**TASK DESCRIPTION:** The word "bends" marks the lines to find; copy every such line from the data below.

** RECORD EXTRACTS follows **

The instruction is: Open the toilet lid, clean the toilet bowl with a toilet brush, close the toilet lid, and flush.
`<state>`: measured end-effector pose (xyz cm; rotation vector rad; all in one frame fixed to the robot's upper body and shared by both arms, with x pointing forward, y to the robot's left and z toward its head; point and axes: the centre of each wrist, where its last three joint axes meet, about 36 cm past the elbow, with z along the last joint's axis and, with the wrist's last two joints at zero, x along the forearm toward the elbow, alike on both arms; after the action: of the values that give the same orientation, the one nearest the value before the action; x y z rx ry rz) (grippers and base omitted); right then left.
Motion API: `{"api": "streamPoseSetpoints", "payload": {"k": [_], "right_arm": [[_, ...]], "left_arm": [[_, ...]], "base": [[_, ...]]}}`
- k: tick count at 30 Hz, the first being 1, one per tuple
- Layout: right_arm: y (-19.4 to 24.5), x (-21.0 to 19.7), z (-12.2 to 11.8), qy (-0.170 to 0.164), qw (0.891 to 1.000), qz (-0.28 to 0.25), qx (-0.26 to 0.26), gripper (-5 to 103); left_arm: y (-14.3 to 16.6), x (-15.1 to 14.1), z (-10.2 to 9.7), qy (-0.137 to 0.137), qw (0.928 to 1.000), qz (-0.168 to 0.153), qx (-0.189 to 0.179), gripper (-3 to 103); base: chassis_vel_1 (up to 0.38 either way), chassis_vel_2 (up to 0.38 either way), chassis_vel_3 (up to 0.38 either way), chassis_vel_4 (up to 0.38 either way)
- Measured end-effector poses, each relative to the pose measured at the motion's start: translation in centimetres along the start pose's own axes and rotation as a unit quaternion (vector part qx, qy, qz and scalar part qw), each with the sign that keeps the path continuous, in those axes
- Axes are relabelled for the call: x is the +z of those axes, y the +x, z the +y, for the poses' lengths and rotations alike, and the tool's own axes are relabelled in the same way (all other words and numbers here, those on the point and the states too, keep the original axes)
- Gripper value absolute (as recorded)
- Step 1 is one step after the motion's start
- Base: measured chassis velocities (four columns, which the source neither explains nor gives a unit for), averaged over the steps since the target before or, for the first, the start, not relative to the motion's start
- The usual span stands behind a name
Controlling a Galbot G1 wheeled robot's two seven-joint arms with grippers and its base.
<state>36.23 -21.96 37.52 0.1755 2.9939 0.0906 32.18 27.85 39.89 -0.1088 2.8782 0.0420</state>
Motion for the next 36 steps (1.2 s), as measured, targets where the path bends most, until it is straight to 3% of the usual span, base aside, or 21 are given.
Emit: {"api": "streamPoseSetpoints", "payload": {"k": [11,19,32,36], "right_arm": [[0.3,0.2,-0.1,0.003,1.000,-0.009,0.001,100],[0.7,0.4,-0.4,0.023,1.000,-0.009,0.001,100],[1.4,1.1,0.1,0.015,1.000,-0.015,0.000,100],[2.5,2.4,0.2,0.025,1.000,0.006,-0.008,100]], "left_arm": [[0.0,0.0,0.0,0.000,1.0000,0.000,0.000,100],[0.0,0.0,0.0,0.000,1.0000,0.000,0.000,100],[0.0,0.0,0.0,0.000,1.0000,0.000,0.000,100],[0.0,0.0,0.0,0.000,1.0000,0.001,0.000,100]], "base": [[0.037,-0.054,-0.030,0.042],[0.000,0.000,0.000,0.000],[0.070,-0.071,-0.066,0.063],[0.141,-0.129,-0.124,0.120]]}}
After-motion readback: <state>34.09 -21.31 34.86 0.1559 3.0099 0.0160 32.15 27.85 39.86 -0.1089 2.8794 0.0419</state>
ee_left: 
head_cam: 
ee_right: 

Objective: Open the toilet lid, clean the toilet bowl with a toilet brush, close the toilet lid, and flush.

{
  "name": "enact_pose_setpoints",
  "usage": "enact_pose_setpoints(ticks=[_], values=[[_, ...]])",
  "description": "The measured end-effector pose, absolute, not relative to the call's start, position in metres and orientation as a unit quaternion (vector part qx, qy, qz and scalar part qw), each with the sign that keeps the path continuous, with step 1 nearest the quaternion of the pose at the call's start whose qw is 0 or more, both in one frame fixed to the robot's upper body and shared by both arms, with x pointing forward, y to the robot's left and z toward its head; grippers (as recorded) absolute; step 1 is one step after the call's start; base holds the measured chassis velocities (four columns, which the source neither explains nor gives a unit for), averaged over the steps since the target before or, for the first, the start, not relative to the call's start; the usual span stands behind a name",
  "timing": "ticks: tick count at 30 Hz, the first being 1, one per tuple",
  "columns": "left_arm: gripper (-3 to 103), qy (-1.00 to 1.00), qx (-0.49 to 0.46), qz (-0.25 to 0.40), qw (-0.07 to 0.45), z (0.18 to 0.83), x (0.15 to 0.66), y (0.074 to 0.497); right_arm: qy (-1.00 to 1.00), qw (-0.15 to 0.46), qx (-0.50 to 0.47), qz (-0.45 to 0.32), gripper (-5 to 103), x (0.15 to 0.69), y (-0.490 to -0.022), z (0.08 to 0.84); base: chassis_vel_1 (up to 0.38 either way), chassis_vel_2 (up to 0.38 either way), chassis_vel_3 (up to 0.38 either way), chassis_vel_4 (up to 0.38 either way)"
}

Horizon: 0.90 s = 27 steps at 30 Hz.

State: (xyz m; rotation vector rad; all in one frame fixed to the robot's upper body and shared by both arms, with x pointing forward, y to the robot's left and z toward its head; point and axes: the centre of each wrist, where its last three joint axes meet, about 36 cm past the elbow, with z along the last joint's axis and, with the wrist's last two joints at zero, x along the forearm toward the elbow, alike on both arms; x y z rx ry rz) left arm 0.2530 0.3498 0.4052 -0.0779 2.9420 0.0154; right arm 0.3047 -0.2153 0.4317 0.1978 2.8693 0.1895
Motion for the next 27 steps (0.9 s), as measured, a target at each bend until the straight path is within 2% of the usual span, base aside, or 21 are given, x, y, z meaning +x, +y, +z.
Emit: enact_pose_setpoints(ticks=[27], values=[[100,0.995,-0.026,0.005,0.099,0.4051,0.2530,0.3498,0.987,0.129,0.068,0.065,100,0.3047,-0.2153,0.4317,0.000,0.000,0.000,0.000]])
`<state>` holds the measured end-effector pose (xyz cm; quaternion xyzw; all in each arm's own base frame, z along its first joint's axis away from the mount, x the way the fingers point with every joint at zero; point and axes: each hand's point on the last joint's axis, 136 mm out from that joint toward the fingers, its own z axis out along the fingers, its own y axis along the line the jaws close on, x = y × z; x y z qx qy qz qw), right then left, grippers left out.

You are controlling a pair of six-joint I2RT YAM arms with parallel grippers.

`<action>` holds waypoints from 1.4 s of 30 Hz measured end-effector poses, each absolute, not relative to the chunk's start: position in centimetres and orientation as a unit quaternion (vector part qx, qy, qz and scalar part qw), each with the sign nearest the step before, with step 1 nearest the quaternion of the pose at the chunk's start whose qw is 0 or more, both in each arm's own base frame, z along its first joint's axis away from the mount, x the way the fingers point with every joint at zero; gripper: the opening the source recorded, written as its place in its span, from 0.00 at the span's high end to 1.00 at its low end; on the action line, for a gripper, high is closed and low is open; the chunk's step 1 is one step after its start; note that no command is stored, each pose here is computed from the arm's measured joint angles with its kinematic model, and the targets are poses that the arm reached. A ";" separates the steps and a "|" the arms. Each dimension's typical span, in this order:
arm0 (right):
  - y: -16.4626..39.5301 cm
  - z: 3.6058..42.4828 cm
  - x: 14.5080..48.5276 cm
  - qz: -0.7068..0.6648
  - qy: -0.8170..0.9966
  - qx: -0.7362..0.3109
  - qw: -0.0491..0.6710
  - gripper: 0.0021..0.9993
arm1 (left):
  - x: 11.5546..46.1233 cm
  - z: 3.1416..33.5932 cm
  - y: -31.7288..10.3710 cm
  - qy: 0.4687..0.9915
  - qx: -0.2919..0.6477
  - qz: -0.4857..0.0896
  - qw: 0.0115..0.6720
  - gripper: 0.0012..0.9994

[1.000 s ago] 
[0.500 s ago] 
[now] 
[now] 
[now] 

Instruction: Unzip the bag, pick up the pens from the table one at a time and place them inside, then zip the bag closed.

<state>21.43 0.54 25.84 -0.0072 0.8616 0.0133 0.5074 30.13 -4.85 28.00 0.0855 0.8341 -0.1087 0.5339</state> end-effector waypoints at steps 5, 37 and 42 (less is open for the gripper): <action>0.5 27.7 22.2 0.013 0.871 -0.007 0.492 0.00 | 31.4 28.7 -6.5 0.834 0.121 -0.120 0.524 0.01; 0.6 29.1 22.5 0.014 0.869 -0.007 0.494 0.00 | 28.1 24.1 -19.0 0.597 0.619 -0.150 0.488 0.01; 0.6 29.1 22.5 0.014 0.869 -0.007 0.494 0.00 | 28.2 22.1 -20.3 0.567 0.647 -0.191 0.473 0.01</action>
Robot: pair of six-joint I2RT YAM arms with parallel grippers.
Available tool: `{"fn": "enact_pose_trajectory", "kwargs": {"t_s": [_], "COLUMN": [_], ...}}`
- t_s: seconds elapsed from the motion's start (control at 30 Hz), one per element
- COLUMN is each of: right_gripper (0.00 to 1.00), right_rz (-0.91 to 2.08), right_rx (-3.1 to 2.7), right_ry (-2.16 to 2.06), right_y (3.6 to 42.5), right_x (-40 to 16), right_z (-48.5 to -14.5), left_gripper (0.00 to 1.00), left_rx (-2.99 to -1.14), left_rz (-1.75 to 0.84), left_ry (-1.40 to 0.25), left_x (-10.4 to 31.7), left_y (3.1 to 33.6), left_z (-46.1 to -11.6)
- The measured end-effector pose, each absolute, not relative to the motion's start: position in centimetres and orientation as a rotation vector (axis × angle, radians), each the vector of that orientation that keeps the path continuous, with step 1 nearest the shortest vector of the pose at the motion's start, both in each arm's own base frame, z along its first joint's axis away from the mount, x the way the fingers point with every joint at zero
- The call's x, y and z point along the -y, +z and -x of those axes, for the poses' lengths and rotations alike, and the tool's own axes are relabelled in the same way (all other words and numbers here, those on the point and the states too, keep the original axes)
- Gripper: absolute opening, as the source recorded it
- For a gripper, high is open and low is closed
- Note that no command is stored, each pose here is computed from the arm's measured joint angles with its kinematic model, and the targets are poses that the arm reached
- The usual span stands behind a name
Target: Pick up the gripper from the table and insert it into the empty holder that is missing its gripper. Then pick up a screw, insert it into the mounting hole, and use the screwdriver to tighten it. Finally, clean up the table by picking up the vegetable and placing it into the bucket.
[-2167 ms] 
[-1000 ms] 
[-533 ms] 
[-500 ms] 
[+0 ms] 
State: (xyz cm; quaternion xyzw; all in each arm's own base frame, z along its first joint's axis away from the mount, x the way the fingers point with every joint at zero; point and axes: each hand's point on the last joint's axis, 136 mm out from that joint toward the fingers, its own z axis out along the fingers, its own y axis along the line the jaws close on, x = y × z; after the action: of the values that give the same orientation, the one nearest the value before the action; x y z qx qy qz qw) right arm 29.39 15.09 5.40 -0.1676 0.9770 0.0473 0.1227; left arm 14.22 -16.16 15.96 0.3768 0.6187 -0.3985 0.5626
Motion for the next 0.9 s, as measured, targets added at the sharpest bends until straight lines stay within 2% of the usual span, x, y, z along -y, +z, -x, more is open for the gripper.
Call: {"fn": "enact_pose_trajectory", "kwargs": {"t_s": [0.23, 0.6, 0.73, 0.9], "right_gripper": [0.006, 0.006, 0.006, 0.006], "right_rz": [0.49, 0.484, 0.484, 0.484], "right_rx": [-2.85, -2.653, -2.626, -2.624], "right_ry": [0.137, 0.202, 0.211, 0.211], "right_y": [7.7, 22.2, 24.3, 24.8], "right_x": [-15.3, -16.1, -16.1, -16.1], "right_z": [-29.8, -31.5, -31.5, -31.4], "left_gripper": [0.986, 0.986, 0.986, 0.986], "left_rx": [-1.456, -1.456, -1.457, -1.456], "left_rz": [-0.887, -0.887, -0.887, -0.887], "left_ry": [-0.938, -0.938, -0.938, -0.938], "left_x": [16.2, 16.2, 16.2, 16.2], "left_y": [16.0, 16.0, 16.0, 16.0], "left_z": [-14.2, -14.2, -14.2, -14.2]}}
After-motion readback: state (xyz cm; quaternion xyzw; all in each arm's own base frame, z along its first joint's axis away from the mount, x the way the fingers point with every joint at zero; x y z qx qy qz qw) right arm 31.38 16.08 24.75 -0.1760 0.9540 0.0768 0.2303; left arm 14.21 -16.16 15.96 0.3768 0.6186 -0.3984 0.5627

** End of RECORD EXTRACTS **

**TASK SOLUTION:**
Motion for the next 36 steps (1.2 s), as measured, targets where the path bends most, until it is straight to 3% of the usual span, base aside, or 21 are given.
Motion for the next 0.9 s, as measured, targets added at the sharpest bends until straight lines stay within 2% of the usual span, x, y, z along -y, +z, -x, more is open for the gripper.

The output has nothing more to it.